Потому что это не только вопрос в духе «давайте лишим городские власти определенных управленческих механизмов».
— Ну понятно, то есть, если ты принимаешь решения, ты берешь ответственность.
— Да, и к кому переходит ответственность в этот момент? Этот вопрос надо решать не в плоскости эмоций, а в плоскости системных решений. Что хочется увидеть в перспективе, собственно говоря, десяти-пятнадцати лет — больше городских планов, которыми власти могут делиться с горожанами, рассказывать свои идеи и демонстрировать возможности. Сценариев будущего, вокруг которых можно что‑то обсуждать, очень не хватает.
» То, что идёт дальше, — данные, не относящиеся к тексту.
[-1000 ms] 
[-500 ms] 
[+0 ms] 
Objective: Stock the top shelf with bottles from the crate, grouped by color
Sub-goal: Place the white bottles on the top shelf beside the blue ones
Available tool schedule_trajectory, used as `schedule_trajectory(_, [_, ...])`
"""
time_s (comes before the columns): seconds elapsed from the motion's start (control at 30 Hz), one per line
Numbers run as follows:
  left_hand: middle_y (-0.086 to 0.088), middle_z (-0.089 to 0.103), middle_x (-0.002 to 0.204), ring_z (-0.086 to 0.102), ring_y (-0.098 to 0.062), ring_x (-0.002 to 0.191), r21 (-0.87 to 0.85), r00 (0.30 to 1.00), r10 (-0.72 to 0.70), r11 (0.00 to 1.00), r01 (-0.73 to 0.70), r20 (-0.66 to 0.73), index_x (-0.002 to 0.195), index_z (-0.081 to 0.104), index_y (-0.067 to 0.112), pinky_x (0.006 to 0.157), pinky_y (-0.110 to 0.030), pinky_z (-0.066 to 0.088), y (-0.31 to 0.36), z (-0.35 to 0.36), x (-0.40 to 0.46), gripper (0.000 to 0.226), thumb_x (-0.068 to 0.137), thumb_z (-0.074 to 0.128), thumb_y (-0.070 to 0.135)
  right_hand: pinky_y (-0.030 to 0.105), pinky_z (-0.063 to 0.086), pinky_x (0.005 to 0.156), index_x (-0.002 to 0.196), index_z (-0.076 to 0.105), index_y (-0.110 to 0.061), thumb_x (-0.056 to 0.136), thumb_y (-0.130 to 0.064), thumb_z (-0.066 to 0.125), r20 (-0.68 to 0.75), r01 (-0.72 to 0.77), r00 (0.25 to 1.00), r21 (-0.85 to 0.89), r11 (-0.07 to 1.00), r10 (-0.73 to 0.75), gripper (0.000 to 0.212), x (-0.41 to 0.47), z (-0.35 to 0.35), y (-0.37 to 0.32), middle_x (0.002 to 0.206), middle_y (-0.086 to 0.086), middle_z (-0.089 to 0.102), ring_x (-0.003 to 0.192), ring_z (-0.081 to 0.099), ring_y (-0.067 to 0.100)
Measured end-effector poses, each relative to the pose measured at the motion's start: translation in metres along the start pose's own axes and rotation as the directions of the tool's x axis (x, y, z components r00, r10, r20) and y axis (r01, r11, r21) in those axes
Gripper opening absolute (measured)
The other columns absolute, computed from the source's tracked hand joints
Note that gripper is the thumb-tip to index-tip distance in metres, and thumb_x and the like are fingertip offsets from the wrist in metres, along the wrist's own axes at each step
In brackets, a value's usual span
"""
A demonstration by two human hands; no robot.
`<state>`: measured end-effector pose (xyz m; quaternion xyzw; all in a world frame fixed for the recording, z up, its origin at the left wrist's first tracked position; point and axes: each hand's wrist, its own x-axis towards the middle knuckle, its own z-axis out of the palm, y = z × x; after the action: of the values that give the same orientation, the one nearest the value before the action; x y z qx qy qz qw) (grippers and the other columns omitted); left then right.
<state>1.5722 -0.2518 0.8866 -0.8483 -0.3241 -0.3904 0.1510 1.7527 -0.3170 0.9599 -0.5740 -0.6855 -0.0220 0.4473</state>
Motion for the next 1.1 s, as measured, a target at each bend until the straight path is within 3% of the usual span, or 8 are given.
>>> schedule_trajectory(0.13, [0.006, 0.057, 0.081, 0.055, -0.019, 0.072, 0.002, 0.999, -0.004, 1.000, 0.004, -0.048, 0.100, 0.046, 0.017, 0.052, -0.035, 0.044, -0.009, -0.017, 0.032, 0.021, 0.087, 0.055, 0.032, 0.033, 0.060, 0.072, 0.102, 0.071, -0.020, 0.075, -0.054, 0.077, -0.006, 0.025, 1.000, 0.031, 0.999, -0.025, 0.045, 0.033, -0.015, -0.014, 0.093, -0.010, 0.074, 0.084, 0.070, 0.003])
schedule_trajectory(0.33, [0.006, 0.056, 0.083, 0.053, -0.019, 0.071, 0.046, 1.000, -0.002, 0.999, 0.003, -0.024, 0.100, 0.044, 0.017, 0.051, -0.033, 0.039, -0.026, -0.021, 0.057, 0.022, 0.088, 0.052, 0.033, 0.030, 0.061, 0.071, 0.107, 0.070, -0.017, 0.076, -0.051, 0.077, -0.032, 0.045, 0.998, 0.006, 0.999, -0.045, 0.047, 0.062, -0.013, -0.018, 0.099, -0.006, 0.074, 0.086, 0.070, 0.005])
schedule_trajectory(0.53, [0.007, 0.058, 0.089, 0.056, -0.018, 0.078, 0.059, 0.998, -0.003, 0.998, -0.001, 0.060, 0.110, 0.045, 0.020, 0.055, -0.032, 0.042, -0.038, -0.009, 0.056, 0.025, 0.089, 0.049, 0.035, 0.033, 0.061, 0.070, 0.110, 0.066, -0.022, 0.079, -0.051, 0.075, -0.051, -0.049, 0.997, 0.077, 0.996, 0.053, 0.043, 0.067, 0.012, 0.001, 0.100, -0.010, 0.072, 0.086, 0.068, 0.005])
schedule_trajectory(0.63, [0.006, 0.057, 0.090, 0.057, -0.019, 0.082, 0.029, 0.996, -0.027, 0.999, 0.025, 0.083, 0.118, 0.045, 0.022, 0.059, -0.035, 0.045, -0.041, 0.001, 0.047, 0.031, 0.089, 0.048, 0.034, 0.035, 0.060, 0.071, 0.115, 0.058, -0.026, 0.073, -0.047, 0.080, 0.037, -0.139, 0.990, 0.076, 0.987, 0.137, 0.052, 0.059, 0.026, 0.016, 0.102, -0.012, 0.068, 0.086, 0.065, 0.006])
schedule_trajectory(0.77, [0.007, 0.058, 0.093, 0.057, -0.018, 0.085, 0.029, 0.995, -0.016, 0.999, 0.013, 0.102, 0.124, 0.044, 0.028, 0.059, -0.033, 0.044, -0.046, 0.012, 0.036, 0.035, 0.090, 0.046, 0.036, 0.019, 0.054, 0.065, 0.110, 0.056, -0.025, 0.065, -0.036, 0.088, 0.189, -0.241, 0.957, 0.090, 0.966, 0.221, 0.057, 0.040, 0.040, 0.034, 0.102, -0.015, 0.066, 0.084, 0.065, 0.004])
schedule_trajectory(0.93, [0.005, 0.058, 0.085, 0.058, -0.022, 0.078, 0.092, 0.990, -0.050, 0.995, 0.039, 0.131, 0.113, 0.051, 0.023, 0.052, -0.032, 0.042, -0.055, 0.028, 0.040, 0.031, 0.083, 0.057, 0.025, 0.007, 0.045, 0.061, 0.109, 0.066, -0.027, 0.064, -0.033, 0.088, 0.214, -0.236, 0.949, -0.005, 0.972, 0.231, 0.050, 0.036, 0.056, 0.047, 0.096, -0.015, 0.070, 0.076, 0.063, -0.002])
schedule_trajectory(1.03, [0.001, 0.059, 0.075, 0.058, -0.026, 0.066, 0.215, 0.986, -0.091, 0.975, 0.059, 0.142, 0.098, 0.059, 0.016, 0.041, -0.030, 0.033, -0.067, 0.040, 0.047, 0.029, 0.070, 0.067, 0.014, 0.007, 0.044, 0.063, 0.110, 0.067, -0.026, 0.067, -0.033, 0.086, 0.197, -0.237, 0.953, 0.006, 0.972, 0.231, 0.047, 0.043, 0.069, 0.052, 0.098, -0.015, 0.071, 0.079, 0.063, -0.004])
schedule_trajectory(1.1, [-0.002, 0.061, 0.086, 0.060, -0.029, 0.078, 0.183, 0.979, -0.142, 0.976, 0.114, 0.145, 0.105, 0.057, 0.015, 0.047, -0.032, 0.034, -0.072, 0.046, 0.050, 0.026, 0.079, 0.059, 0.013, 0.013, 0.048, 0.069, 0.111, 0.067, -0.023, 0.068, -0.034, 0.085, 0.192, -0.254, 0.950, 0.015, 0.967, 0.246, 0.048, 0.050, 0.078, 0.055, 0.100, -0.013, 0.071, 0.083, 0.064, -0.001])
С другой стороны, есть правило not in my backyard: все что угодно, но не в моем дворе. Да, у нас должна быть максимальная пешеходная доступность. Мы должны перестать быть городом с бесконечными заборами, калитками и шлагбаумами. Если спросить абстрактно, все скажут: «Да! Это было бы очень здорово!» Но как только ты приходишь в дом, где стоит забор или шлагбаум, и говоришь им: «Друзья! Давайте снимем ваш забор и ваш шлагбаум». Тебе говорят: «Нет. У нас — нет. Вот где‑нибудь в другом месте, чтобы все могли проходить, чтобы всем было удобно, мы проголосуем, а вот по нашему адресу, пожалуйста, не надо». Или все рассуждают о том, что здорово, круто, когда есть динамично развивающиеся первые этажи, наполненные химчистками, прачечными, булочными, барами, кафешками и всем остальным. Да, опять же на уровне абстрактном — супер, но как только это первый этаж конкретного дома…
— У тебя включаются Патрики.
— Да. Местные говорят: «Что? Нет. У меня, пожалуйста, не надо никакого ни бара, ни детского центра». А уж тем более если мы затронем какую‑нибудь благотворительную тему — «Ночлежки», помощи собакам, помощи уязвимым группам населения, то это точно «пожалуйста, только не около моего дома и точно не в моем дворе». Это городские конфликты, которые нужно учиться решать.
При этом надо понимать, что человек внутри масштаба собственной жизни может принимать одни типы решений. Человек, который отвечает за город, работает в системе городского хозяйства, обязан принимать другого масштаба решения и смотреть, какое влияние они будут оказывать в следующие пять или десять лет. А уметь принять решение, за которое ты несешь ответственность сейчас, но которое, возможно, даст свой эффект через десять-пятнадцать лет, когда тебя уже даже не будет на твоей должности, — это отдельный невероятный скилл. Очень сложный.